SEC Orders Former Investment Adviser to Return Over $900,000 to Clients Harmed by Share Class Selection Disclosure Violations
Aug. 24, 2021
File No. 3-20469
August 24, 2021 - The Securities and Exchange Commission today announced that formerly registered investment adviser Northwest Advisors, Inc. has agreed to pay approximately $1.15 million to settle charges that it invested clients in more expensive mutual fund share classes, which provided the firm with financial benefits, without disclosing this conflict to clients. The settlement includes a distribution to harmed investors.

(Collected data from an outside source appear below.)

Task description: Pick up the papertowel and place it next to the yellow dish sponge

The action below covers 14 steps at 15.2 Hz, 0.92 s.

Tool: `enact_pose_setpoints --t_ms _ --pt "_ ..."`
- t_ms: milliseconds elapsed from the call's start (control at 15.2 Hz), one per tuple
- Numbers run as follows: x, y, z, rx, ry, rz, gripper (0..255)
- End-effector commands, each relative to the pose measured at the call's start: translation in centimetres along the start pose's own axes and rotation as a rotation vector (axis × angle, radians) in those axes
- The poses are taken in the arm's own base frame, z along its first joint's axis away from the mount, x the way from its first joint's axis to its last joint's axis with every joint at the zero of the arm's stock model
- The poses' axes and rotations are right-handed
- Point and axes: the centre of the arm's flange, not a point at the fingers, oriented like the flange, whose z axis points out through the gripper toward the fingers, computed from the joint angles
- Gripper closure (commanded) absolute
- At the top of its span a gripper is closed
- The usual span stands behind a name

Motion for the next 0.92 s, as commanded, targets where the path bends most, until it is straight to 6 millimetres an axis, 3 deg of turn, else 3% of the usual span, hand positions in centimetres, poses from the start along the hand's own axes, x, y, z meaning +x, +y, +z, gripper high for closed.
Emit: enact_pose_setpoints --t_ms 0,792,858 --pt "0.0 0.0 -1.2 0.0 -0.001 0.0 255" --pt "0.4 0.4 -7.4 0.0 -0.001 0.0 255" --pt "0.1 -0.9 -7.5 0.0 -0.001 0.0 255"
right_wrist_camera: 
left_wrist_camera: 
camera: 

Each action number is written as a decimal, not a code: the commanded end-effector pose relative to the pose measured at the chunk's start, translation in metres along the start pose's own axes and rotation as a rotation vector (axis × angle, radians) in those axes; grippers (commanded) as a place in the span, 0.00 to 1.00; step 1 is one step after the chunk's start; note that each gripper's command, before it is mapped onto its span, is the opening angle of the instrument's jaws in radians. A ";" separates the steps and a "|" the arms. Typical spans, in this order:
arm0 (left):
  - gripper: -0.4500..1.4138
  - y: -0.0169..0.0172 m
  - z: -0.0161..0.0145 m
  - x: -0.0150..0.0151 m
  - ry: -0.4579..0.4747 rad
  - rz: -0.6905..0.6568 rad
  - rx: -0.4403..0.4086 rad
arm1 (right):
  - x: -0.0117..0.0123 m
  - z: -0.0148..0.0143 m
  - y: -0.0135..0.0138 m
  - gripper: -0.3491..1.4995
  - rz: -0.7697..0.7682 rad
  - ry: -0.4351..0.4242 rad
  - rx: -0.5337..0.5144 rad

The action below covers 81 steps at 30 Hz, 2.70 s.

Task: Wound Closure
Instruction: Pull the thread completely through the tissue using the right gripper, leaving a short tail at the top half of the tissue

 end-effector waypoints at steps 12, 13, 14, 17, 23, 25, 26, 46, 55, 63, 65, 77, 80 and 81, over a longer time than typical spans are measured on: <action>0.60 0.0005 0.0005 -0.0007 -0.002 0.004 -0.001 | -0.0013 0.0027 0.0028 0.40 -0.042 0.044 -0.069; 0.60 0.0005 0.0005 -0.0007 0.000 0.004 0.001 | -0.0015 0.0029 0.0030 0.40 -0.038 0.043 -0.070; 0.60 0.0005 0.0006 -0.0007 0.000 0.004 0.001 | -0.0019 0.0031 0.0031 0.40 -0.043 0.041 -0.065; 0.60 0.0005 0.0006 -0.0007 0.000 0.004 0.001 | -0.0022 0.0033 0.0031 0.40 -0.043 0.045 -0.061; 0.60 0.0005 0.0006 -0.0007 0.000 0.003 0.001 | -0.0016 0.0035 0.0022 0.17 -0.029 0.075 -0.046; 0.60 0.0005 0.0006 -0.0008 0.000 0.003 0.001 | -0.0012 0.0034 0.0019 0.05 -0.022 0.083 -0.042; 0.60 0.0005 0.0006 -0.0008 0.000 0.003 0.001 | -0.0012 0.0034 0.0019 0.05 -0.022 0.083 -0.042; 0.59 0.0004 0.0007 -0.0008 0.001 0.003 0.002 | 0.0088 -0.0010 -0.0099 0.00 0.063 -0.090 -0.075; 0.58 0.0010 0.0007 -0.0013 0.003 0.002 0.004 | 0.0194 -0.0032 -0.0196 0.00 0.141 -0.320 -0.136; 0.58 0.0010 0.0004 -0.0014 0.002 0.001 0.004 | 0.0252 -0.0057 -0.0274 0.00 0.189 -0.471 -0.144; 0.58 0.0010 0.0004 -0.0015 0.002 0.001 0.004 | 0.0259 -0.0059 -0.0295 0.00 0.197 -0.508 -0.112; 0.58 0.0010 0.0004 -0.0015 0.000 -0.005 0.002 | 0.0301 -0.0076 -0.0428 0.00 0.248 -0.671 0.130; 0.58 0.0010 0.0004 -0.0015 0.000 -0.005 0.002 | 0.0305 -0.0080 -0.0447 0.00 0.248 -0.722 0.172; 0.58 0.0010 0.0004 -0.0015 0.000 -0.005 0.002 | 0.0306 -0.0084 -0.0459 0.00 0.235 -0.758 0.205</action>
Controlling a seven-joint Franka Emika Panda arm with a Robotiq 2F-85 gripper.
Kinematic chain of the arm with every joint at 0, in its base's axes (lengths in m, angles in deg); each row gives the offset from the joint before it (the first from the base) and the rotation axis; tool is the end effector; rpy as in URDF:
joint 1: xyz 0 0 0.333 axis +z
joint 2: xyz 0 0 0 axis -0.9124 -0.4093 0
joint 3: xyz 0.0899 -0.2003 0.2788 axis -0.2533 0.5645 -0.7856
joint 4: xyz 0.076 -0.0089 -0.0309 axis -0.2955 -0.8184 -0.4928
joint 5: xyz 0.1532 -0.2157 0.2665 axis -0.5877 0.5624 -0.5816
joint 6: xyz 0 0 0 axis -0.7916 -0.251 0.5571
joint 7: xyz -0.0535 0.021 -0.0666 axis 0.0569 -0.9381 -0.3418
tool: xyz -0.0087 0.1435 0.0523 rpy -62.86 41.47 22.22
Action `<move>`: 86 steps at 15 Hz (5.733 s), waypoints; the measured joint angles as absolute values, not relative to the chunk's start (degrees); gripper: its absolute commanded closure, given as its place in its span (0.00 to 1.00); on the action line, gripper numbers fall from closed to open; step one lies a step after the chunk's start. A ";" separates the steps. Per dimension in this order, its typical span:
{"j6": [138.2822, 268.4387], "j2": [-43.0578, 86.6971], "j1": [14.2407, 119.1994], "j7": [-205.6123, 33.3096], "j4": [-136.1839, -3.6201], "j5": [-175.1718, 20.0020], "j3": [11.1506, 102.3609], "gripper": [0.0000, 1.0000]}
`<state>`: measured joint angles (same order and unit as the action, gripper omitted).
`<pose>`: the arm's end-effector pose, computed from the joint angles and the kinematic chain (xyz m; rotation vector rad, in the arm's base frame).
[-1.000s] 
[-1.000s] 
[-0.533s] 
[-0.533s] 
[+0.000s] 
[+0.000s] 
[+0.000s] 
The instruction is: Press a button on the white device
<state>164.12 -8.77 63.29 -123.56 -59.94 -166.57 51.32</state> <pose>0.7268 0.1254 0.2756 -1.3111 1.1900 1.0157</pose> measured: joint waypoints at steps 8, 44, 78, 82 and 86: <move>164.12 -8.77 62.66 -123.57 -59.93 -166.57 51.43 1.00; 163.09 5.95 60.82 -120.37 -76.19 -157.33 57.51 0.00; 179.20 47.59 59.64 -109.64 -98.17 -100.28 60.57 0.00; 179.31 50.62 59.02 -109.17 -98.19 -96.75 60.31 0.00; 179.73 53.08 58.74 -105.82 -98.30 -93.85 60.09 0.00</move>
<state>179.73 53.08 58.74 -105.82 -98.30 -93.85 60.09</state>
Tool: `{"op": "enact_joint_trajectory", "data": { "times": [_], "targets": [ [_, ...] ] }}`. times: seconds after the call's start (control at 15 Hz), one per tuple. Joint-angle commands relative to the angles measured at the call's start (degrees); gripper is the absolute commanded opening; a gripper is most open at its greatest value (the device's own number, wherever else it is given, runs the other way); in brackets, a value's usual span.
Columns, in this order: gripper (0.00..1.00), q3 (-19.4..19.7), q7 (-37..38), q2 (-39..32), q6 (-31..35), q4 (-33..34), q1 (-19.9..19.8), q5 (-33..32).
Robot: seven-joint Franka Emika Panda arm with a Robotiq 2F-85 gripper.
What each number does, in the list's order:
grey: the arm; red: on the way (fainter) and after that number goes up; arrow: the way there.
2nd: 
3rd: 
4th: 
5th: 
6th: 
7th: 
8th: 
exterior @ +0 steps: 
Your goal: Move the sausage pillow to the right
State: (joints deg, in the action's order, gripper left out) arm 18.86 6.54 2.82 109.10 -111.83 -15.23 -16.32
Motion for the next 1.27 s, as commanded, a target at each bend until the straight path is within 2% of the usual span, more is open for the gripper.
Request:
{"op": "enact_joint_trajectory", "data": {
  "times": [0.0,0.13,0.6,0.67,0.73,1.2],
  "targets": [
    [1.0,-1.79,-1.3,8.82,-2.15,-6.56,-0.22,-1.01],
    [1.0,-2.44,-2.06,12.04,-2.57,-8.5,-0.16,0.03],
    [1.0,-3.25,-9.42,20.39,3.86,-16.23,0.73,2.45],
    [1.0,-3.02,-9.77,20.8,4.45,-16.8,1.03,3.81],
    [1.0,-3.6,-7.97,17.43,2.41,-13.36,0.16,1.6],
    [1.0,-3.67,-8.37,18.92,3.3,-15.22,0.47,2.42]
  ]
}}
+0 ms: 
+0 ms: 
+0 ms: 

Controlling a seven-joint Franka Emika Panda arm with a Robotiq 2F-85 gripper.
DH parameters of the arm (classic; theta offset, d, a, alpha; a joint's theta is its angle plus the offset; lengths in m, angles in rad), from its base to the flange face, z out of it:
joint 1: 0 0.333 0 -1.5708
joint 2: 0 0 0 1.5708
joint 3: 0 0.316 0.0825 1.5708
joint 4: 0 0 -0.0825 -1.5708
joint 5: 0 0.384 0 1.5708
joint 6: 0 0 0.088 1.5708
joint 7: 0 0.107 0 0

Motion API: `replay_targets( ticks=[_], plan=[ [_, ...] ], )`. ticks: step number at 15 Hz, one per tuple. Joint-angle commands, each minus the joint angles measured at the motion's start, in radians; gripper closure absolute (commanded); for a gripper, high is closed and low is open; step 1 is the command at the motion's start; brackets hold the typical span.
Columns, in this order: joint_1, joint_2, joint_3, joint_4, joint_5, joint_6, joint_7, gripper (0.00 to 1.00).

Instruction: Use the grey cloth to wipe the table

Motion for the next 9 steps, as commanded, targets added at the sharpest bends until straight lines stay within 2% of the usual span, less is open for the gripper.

The SEC's order finds that Pennsylvania-based Northwest Advisors purchased, recommended or held for advisory clients mutual fund share classes that charged 12b-1 fees when lower-cost share classes of the same funds were available to the clients. According to the order, Northwest did not have to pay transaction fees for trades placed in clients' accounts in share classes that charged 12b-1 fees, but did have to pay transaction fees in connection with lower-cost share classes of the same funds. This practice created a conflict of interest that the firm did not adequately disclose to clients. In addition, the order finds that Northwest Advisors breached its duty to seek best execution for its clients by investing them in mutual fund share classes with 12b-1 fees rather than available lower-cost share classes of the same funds. According to the SEC's order, Northwest Advisors also failed to adopt and implement written policies and procedures designed to prevent these violations.
The SEC's order finds that Northwest Advisors violated the antifraud provisions of Sections 206(2) and 206(4) of the Investment Advisers Act of 1940 and Rule 206(4)-7 thereunder. Without admitting or denying the SEC's findings, Northwest Advisors will pay disgorgement of $779,416, prejudgment interest of $123,084, and a civil penalty of $245,000. Northwest Advisors has agreed to distribute $902,500 to harmed investors. Northwest Advisors also consented to a censure and the entry of a cease-and-desist order from committing or causing further violations of these provisions of the federal securities laws.
The SEC's investigation was conducted by Brian P. Thomas and Polly A. Hayes of the Philadelphia Regional Office, and supervised by Assunta Vivolo, Scott A. Thompson, and Kelly L. Gibson. The examination that led to the investigation was conducted by Ly T. Nguyen and James D. Elnitski of the Philadelphia Regional Office, under the supervision of Frank A. Thomas.